The primary outcome was 60-minute improvement in the level of consciousness and seizure cessation without additional treatment. Ongoing seizures were determined by the treating physician, and included focal or generalized movements, rhythmic eye movements, and myoclonus, while increased responsiveness included purposeful responses to painful stimuli, following commands, or speaking.
Primary safety outcomes included life-threatening hypotension or arrhythmias requiring pacing, defibrillation, chest compressions, or use of an antiarrhythmic agent.
Trial participants were 55% male, 43% black, and 16% Hispanic, with 39% children up to 17 years of age, 48% adults 18 to 65 years old, and 13% adults older than 65.
Seizure cessation with improvement of consciousness at 60 minutes occurred in 68 patients assigned to levetiracetam (47%), 53 patients assigned to fosphenytoin (45%), and 56 patients assigned to valproate (46%). The posterior probability that levetiracetam was better than fosphenytoin and valproate was 0.41, the probability that fosphenytoin was better than levetiracetam and valproate was 0.24, and the probability that valproate was better than levetiracetam and fosphenytoin was 0.35.
The primary outcome was not achieved in 207 patients; of these 70% received additional anticonvulsant medications.
In a subset of 39 patients with additional audio information allowing reviewers to specify seizure end precisely, the median time for infusion to seizure termination was 10.5 minutes (interquartile range, 5.7 to 15.5) in the levetiracetam group, 11.7 minutes (interquartile range, 7.5 to 20.9) in the fosphenytoin group, and 7.0 minutes (interquartile range, 4.6 to 14.9) in the valproate group.
Respective seizure recurrence rates triggering further anticonvulsant treatment 60 minutes to 12 hours after trial drug infusion was 10.7%, 11.2%, and 11.2%.
A total of 248 serious adverse events occurred in 42% of participants. The most frequent were convulsions after 60 minutes, a depressed level of consciousness, and respiratory distress. Neither these or hypotension, intubation, or deaths were significantly different for the three drugs.

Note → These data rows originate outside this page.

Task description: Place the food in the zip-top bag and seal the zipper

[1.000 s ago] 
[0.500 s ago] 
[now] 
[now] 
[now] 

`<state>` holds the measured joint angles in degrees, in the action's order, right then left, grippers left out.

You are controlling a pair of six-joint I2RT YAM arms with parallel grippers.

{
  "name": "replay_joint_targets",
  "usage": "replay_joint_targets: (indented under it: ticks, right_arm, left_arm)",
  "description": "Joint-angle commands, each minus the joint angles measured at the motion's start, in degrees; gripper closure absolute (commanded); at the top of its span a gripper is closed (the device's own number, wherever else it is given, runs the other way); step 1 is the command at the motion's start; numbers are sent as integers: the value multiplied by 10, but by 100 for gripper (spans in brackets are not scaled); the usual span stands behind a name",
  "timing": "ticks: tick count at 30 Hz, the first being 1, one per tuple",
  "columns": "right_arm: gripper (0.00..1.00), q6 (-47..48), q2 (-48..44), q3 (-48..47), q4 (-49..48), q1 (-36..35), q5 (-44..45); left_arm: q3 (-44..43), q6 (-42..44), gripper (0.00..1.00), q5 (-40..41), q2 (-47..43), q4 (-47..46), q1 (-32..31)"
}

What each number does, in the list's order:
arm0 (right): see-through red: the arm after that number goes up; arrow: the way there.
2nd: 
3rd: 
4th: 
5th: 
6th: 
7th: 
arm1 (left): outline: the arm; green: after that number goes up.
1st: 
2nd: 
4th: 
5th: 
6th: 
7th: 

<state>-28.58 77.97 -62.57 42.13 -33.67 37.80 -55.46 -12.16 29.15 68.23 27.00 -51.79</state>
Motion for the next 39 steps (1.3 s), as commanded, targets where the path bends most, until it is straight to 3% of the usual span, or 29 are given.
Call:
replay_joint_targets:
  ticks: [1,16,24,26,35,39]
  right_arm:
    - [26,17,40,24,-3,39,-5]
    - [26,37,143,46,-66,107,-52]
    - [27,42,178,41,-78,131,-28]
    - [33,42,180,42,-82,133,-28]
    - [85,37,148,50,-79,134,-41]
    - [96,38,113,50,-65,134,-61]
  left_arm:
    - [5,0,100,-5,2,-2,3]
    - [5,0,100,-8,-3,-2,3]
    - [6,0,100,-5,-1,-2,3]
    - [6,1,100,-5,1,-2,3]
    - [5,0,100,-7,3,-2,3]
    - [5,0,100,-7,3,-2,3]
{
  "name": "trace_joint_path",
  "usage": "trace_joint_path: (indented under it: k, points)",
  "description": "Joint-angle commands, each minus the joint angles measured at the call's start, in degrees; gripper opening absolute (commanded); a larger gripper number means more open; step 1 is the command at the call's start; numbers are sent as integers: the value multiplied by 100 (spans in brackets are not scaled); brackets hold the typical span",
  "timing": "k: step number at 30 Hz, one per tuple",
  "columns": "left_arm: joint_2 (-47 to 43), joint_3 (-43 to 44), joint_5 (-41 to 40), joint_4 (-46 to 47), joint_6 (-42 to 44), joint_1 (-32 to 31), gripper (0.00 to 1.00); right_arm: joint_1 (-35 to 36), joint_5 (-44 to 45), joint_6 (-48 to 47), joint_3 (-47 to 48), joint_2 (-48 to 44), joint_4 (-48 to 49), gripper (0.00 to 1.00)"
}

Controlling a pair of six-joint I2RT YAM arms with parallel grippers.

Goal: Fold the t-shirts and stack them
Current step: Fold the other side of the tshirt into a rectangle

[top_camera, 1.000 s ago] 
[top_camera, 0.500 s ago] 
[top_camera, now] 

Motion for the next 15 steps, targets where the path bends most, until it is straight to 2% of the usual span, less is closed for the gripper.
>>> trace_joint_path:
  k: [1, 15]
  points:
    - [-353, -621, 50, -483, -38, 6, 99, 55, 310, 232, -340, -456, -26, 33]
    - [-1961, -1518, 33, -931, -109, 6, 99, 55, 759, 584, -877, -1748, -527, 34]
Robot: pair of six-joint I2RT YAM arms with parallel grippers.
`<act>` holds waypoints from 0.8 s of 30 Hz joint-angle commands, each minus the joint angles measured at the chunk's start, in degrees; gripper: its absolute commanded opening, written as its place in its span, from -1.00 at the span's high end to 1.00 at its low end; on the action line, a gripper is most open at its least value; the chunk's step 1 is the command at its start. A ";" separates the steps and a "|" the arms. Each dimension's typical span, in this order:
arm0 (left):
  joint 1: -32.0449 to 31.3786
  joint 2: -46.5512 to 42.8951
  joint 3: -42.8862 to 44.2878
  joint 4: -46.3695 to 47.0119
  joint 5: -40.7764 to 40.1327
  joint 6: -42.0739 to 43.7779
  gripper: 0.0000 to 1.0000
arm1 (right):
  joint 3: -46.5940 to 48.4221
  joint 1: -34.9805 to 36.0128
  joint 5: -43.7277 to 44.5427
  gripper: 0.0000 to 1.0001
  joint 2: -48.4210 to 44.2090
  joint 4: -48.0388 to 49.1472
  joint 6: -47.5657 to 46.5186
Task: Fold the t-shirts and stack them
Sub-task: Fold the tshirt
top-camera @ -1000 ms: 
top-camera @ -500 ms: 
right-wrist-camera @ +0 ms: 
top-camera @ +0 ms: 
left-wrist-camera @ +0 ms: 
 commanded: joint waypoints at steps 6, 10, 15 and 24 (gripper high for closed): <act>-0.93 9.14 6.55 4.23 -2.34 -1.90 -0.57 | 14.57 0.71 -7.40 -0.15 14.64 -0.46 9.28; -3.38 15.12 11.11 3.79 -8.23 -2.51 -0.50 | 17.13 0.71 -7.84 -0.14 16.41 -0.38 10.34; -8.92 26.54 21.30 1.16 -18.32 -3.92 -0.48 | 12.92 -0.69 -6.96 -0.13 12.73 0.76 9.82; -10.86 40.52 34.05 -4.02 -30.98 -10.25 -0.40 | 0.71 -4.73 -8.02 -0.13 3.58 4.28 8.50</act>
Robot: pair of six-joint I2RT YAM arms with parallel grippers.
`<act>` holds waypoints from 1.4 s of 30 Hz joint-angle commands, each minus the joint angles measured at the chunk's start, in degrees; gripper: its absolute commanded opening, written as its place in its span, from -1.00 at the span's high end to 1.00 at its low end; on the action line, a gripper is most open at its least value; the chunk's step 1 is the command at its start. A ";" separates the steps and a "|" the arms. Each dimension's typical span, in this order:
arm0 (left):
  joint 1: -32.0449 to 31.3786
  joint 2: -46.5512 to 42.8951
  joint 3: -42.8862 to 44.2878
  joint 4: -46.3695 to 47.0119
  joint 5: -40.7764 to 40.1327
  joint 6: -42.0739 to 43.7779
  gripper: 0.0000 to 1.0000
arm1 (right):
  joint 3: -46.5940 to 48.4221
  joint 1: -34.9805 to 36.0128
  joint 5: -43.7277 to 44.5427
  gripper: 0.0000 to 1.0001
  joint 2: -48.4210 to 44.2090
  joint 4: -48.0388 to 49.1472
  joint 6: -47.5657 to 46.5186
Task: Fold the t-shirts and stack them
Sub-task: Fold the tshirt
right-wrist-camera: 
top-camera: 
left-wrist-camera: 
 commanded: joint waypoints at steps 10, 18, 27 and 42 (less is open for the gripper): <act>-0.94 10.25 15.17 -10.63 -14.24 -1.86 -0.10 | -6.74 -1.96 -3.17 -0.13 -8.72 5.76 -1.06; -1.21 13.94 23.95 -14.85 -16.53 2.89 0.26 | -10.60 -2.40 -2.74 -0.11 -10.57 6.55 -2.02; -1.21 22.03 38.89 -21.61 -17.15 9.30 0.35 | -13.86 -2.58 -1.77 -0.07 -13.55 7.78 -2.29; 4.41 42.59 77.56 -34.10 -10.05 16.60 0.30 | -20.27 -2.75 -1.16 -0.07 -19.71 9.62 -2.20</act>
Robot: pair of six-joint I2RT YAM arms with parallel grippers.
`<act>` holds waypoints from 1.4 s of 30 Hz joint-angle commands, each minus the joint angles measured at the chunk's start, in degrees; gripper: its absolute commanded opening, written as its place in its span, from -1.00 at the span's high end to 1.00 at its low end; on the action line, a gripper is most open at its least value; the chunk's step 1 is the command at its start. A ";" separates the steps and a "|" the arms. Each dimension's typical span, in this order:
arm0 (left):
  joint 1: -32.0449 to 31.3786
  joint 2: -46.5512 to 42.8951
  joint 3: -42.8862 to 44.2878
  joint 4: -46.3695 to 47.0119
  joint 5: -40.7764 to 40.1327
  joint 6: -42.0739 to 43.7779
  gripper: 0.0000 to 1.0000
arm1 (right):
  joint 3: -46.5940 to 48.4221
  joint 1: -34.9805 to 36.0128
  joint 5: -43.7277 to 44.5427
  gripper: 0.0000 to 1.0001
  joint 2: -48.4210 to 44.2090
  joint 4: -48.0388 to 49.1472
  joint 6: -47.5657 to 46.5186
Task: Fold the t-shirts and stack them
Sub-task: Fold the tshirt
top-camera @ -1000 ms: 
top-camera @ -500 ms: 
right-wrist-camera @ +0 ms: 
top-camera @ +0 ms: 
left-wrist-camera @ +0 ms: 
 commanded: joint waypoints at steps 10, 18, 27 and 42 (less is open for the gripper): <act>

Limitations included unblinding in some patients with ongoing seizures to choose a second anticonvulsant. Also, clinical rather than electroencephalographic criteria were used to determine seizure cessation, and postictal state or medication-related sedation may have been counted as treatment failure in 52 patients who had resolution of clinically evident seizure but were not improving in consciousness at 60 minutes. Different dosing protocols might also change efficacy.
In an accompanying editorial, Phil Smith, MD, of the University Hospital of Wales, Cardiff wrote, "Having three equally effective second-line intravenous medications means that the clinician may choose a drug that takes into account individual situations that may be modified by factors such as the presumed underlying cause of status epilepticus; coexisting conditions, including allergy, liver and renal disease, hypotension, propensity to cardiac arrhythmia, and alcohol and drug dependence; the currently prescribed antiepileptic treatment; the cost of the medication; and governmental agency drug approval."
Disclosures:
This research was supported by grants from the National Institute of Neurological Disorders and Stroke (NINDS).
Silbergleit reported no disclosures.
Smith reported being co-editor of the BMJ journal Practical Neurology, which has published reviews on status epilepticus, and being an (unpaid) member of the NICE guidelines committee for Epilepsy, which will publish its guidelines in 2021.